There are two main concepts used in exploring Disney’s social influence, Disneyfication and Disneyization. Each has something significant to offer, but it is worth distinguishing between them. Disneyfication tends to be used critically. Spy magazine, for instance, defines Disneyfication as “the act of assuming, through the process of assimilation, the traits and characteristics more familiarly associated with a theme park … than with real life.”6 The same magazine reported a telephone interview with Walt Disney World, in which it asked about the possibility of laying on a “Fantasia wedding,” featuring a transparent box of mice, with pinned-on ear enlargements.

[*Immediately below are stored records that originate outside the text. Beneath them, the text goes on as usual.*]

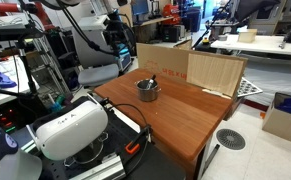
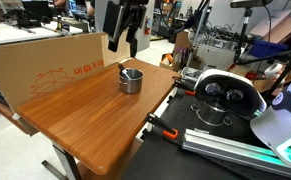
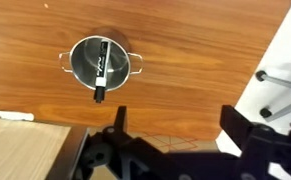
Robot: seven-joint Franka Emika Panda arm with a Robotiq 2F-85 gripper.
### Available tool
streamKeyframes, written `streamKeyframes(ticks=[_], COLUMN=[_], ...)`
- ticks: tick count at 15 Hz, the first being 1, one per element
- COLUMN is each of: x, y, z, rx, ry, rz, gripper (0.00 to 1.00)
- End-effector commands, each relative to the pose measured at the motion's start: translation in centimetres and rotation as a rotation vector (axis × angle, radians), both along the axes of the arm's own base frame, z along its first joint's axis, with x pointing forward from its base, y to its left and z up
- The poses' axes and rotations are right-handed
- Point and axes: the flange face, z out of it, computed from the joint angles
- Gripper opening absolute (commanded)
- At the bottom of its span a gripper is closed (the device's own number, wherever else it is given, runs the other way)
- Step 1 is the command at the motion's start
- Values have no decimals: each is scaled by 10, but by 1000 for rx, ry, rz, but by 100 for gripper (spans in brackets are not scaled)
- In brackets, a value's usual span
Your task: Pick the marker and put it in the pot
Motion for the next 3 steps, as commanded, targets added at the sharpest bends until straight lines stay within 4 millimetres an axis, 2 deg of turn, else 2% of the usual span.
streamKeyframes(ticks=[1,3], x=[0,0], y=[0,0], z=[0,0], rx=[0,0], ry=[1,1], rz=[1,1], gripper=[100,100])
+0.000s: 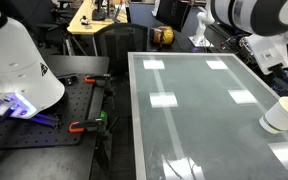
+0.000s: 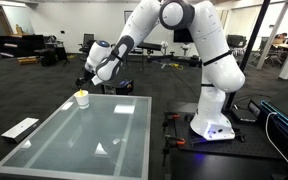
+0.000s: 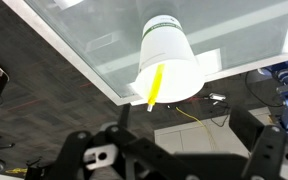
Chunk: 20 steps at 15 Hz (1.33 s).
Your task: Take the pen out of the cup and put it on the table
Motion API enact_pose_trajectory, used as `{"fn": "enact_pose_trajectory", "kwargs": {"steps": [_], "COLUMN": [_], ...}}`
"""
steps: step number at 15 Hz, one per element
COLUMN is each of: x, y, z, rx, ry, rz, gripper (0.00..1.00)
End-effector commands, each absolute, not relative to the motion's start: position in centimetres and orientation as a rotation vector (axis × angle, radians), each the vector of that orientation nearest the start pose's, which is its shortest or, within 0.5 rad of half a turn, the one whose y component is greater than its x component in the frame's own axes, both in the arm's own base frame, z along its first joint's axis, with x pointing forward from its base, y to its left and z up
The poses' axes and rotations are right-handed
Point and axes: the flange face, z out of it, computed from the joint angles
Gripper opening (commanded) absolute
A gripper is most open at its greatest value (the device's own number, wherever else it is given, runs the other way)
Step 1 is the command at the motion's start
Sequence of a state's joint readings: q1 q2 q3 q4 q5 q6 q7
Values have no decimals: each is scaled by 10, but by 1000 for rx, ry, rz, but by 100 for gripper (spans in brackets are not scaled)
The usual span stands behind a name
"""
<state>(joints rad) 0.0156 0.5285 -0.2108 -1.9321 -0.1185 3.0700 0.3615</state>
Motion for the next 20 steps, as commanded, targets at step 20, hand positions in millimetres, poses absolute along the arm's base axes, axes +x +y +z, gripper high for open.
{"fn": "enact_pose_trajectory", "kwargs": {"steps": [20], "x": [683], "y": [-97], "z": [270], "rx": [-2909], "ry": [948], "rz": [-986], "gripper": [100]}}
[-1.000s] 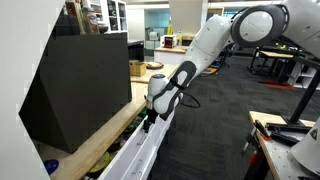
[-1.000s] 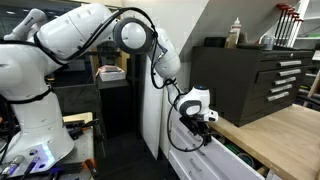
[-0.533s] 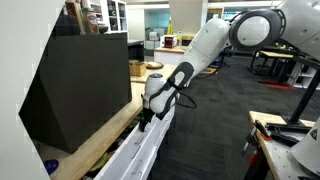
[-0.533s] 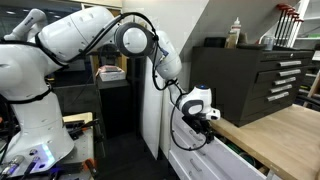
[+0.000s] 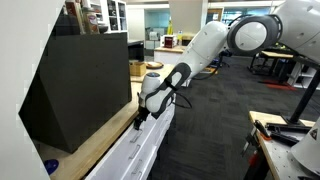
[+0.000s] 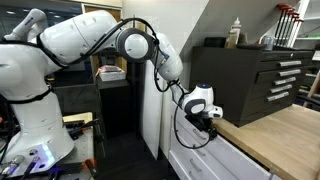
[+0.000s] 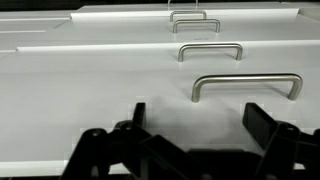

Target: Close the topmost drawer of the cabinet to the left

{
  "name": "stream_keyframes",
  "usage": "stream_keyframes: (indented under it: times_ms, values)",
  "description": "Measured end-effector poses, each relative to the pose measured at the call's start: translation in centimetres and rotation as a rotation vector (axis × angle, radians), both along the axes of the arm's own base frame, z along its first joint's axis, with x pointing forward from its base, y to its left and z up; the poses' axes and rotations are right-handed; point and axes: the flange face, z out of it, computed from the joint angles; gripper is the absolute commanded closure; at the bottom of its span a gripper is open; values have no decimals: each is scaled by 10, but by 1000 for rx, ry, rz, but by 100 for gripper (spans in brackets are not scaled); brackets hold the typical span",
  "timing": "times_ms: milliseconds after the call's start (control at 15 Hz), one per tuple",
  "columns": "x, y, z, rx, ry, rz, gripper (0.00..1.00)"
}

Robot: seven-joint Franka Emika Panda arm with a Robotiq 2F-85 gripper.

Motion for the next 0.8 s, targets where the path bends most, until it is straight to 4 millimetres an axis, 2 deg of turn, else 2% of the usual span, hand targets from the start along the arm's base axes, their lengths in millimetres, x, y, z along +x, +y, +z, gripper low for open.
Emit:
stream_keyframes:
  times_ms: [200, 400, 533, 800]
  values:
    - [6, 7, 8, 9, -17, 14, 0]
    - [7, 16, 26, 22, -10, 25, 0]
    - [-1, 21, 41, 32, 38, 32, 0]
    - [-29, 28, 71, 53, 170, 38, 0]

The Disney receptionist balked at this, explaining that Mickey himself would attend. “Why simulate it with a real mouse when you can have the genuine article there?”, she asked. The author of this piece also observed that “Genuine Disneyfication must be tawdry, contrived, useless, and dripping with class panic.”
More sociologically Chris Rojek focuses on the moral and political culture represented by the Disney leisure industry, coming to the caustic conclusion that Disney parks “encourage the consumer to relate to America as a spectacle rather than as an object of citizenship.”7 Disneyfication makes social conflict temporary and abnormal, emphasizes individual rather than collective action, and generally acts as a mouthpiece for the American Way. The Disney world view fails to make sense of the present or to provide a plausible vision of the future, sacrificing “knowledge for staged spectacles organized around soundbites of history and culture.”8 Thus for Rojek Disneyfication subtly organizes our lives, even while letting us think that we are in a realm of release and escape.
Umberto Eco takes a similarly critical line, applying it to the ongoing uncertainty generated by Disney in order to perpetuate consumption. Deep questions of good and evil are rendered shallow through this process. The cynical shows through all too readily. Eco thinks of America as the prominent hyper-reality, whose ideology “wants to establish reassurance through imitation. But profit defeats ideology, because the consumers want to be thrilled not only by the guarantee of the good but also by the shudder of the bad.” Thus there must be metaphysical evil, “both with the same level of credibility, both with the same level of fakery. Thus, on entering his cathedrals of iconic reassurance, the visitor will remain uncertain whether his final destination is heaven or hell, and so will consume new promises.”9
Such critical approaches to Disney have much to commend them. Disneyfication may be viewed as a process that diminishes human life through trivializing it, or making involvement within it appear less than fully serious. No wonder Neil Postman wrote of “amusing ourselves to death.”10 Yet the Disneyfication thesis also has limits. The negative approach is not necessarily helpful in all contexts. With no pretence at neutrality, the term Disneyization has been proposed as an analytical alternative. Alan Bryman proposes that it should be defined as “the process by which the principles of the Disney theme parks are coming to dominate more and more sectors of American society as well as the rest of the world.”11 He isolates four elements of Disneyization, which are outlined below. As I shall show, each principle also resonates in significant ways with some major themes of this book.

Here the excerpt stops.